■ Exercise aim: An exact reproduction of the listing is wanted, with the pictures dropped.
════════
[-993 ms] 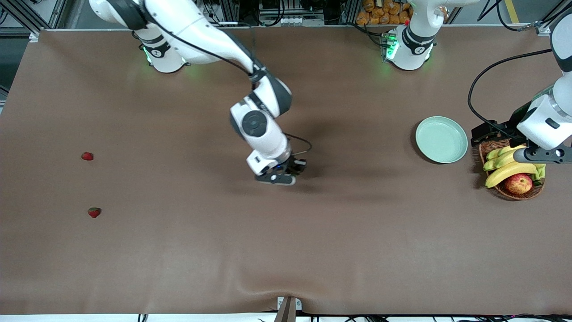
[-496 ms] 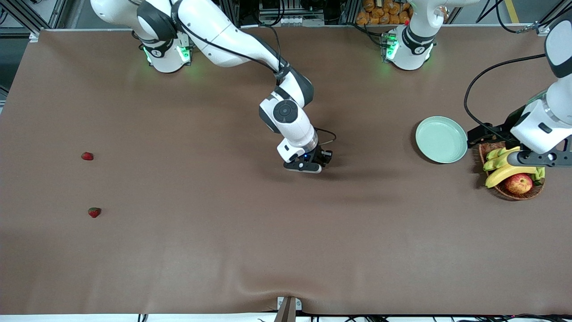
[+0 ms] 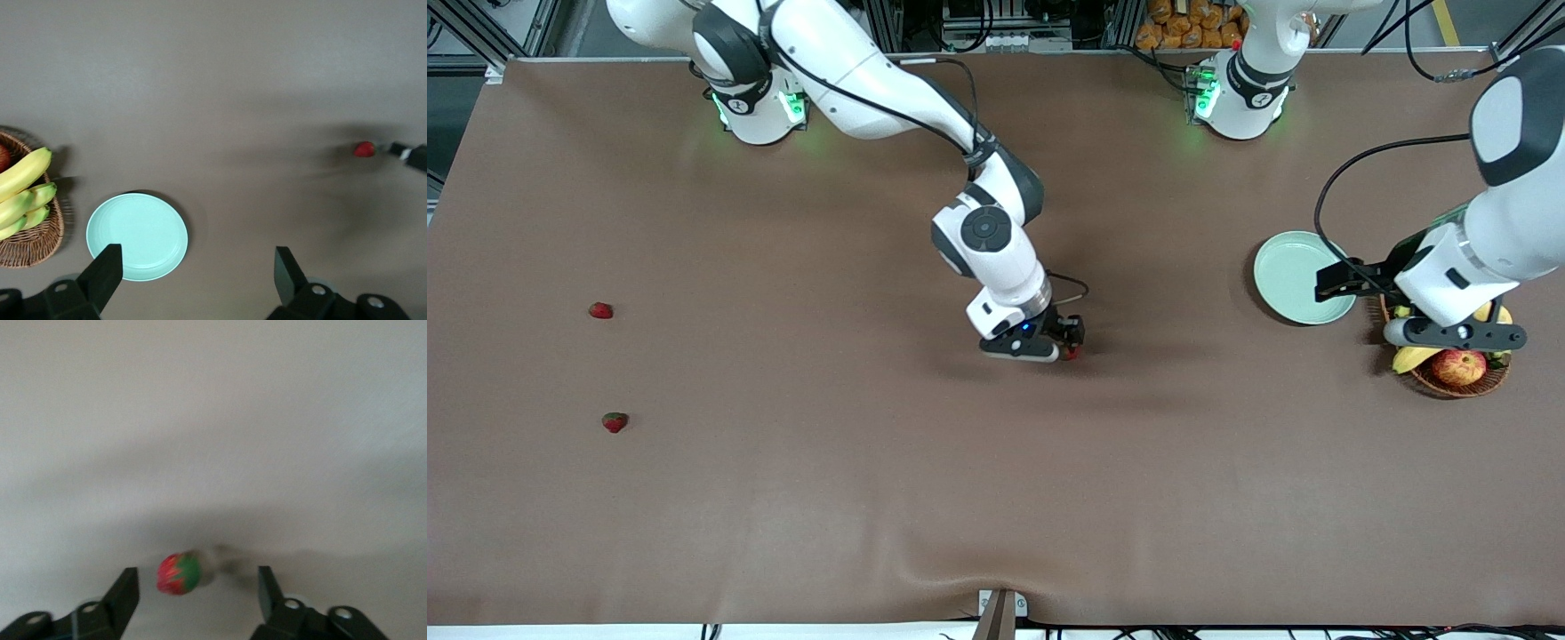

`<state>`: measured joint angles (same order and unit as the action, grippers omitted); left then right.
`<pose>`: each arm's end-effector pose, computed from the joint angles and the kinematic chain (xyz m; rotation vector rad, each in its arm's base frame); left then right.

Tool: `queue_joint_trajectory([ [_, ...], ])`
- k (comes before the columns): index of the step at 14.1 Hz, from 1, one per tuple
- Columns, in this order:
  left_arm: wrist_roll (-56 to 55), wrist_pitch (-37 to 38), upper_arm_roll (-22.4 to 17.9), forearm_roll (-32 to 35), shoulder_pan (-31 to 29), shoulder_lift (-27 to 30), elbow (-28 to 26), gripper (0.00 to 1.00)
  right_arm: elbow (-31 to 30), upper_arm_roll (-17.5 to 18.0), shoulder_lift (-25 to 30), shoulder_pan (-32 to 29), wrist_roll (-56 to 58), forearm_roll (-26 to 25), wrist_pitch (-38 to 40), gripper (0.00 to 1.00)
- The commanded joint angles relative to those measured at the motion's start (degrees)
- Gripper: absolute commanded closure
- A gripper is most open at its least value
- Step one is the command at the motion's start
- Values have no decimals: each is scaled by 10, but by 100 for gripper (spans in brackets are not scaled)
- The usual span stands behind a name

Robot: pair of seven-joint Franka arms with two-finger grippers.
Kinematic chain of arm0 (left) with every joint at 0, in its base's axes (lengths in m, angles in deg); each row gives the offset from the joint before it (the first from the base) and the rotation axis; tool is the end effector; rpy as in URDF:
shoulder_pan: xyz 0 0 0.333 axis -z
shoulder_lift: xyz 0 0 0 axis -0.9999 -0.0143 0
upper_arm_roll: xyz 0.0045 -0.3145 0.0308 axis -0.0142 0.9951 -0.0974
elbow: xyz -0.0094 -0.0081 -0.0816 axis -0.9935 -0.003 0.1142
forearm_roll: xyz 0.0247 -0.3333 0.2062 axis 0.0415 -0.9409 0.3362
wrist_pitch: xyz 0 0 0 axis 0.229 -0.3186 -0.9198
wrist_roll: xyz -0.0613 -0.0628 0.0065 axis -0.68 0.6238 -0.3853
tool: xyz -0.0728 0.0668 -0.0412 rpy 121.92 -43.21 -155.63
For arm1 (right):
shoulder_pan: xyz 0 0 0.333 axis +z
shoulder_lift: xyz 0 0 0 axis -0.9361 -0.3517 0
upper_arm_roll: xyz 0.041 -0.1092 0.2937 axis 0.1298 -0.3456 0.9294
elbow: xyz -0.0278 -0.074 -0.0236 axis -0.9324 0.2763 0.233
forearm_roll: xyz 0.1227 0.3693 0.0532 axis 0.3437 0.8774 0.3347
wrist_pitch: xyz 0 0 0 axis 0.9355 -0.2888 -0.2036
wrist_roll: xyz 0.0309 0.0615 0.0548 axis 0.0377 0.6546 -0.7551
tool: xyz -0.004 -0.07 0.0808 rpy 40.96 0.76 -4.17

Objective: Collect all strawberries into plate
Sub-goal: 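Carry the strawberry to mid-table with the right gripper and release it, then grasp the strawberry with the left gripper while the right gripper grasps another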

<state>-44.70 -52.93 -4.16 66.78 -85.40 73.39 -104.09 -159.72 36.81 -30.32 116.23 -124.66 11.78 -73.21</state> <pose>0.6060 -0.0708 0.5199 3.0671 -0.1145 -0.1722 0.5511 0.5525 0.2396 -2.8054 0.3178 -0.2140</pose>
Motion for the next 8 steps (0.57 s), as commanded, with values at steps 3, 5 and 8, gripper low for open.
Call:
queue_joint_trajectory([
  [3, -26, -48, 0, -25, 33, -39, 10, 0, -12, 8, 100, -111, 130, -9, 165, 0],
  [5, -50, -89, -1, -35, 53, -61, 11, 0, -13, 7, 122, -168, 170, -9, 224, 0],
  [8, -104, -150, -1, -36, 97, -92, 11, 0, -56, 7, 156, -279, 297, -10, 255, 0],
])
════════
■ Response to this task:
[-993 ms] 
[-496 ms] 
[+0 ms] 

`<state>`: measured joint angles (same order and unit as the action, grippers omitted); left then right.
`<pose>`: each arm's end-effector pose, computed from the joint angles and the kinematic chain (xyz m; rotation vector rad, each in its arm's base frame); left then right.

Tool: `queue_joint_trajectory([ [_, ...], ])`
- k (comes before the columns): index of the step at 14.1 Hz, from 1, one per tuple
- Columns, in this order:
  left_arm: wrist_roll (-56 to 55), wrist_pitch (-37 to 38), upper_arm_roll (-22.4 to 17.9), forearm_roll (-32 to 35), shoulder_pan (-31 to 29), shoulder_lift (-27 to 30), elbow (-28 to 26), gripper (0.00 to 1.00)
  right_arm: elbow (-31 to 30), upper_arm_roll (-17.5 to 18.0), shoulder_lift (-25 to 30), shoulder_pan (-32 to 29), wrist_roll (-56 to 58), forearm_roll (-26 to 25), wrist_pitch (-38 to 40), gripper (0.00 to 1.00)
- The commanded joint angles relative to those measured at the motion's start (degrees)
- Gripper: absolute commanded closure
- A gripper is most open at its least value
- Step one is the command at the motion's start
- Values have no decimals: each is scaled by 10, but by 100 for gripper (spans in brackets are not scaled)
- The usual span stands behind a name

Robot: pair of seven-joint Franka arms with two-finger grippers.
Kinematic chain of arm0 (left) with every joint at 0, in its base's axes (lengths in m, angles in deg); each row gives the offset from the joint before it (the first from the base) and the rotation axis; tool is the end effector; rpy as in URDF:
shoulder_pan: xyz 0 0 0.333 axis -z
shoulder_lift: xyz 0 0 0 axis -0.9999 -0.0143 0
upper_arm_roll: xyz 0.0045 -0.3145 0.0308 axis -0.0142 0.9951 -0.0974
elbow: xyz -0.0094 -0.0081 -0.0816 axis -0.9935 -0.003 0.1142
forearm_roll: xyz 0.0247 -0.3333 0.2062 axis 0.0415 -0.9409 0.3362
wrist_pitch: xyz 0 0 0 axis 0.229 -0.3186 -0.9198
wrist_roll: xyz -0.0613 -0.0628 0.0065 axis -0.68 0.6238 -0.3853
tool: xyz -0.0728 0.0668 -0.0412 rpy 121.92 -43.21 -155.63
For arm1 (right):
shoulder_pan: xyz 0 0 0.333 axis +z
shoulder_lift: xyz 0 0 0 axis -0.9361 -0.3517 0
upper_arm_roll: xyz 0.041 -0.1092 0.2937 axis 0.1298 -0.3456 0.9294
elbow: xyz -0.0278 -0.074 -0.0236 axis -0.9324 0.2763 0.233
forearm_roll: xyz 0.1227 0.3693 0.0532 axis 0.3437 0.8774 0.3347
wrist_pitch: xyz 0 0 0 axis 0.9355 -0.2888 -0.2036
wrist_roll: xyz 0.0309 0.0615 0.0548 axis 0.0377 0.6546 -0.7551
tool: xyz -0.004 -0.07 0.0808 rpy 40.96 0.76 -4.17

Objective: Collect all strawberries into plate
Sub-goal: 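Carry the strawberry to mid-table with the right gripper and release it, then grasp the strawberry with the left gripper while the right gripper grasps another
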
<state>-44.70 -52.93 -4.16 66.78 -85.40 73.39 -104.09 -159.72 36.81 -30.32 116.23 -124.66 11.78 -73.21</state> <pose>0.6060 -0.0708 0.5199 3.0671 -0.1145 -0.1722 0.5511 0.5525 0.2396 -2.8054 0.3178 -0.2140</pose>
Motion for the next 8 steps (0.57 s), as commanded, with values at steps 3, 5 and 8, gripper low for open.
Call:
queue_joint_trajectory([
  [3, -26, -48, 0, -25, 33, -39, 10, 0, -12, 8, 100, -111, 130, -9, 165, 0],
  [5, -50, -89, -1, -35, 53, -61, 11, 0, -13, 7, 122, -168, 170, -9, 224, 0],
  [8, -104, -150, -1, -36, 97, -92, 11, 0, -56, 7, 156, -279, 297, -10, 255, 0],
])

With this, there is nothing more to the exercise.